### EXERCISE GOAL
Where a line of the material contains the string "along", copy that line.

### RECORDED INFORMATION
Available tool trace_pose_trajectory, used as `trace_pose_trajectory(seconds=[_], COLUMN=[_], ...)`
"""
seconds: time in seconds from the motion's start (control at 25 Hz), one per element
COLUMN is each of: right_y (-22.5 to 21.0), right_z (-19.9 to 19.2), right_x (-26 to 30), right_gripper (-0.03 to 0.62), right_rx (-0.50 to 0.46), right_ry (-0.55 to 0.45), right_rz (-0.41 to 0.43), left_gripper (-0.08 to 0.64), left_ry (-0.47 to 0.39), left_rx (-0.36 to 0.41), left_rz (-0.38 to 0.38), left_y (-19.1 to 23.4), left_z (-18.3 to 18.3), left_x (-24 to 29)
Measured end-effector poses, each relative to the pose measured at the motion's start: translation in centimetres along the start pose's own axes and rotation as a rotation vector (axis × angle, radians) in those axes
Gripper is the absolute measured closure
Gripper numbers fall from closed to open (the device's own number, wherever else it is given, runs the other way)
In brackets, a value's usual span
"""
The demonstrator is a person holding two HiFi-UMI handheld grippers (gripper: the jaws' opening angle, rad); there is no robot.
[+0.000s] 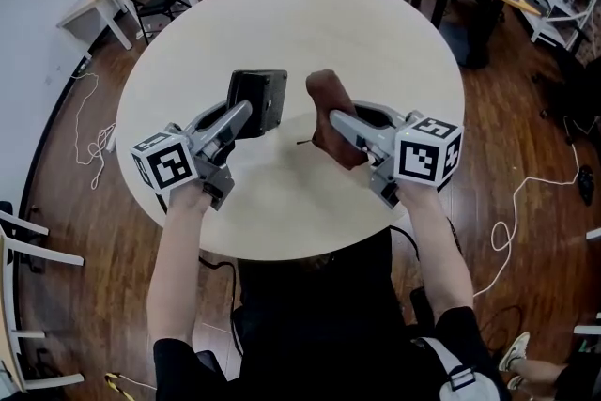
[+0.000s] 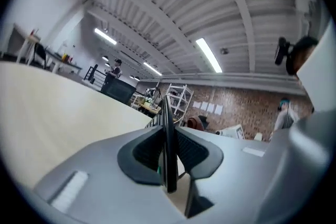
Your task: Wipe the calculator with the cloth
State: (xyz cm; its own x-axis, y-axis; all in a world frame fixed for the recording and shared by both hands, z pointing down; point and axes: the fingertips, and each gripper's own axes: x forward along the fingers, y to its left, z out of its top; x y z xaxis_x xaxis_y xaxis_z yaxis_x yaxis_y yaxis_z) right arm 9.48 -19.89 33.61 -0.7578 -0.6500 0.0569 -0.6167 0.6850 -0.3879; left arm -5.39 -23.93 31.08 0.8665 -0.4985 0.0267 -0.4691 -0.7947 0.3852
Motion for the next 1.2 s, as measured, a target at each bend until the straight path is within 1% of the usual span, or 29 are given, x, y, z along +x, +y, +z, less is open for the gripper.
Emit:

### RESULT OF THE TASK
Measured end-effector poses, each relative to the pose measured at the motion's start: translation in centimetres along the start pose's own axes and rotation as a rotation vector (axis × angle, radians) in those axes
State: (xyz cm; its own x-axis, y-axis; all in a world frame fixed for the recording and shared by both hands, z pointing down; point and axes: the fingertips, and each gripper's own axes: x forward along the fingers, y to its left, z out of its top; x y z xaxis_x xaxis_y xaxis_z yaxis_x yaxis_y yaxis_z) right arm 9.48 -19.89 33.61 -0.7578 -0.6500 0.0569 -0.6167 0.6850 -0.3879; left arm -5.39 -23.93 31.08 0.8665 -0.4985 0.0267 -0.4691 -0.7947 0.3852
Motion for the next 1.2 s, as measured, a target at each bend until the straight path is within 1% of the usual span, or 29 are given, x, y, z along +x, +y, +z, less is open for the gripper.

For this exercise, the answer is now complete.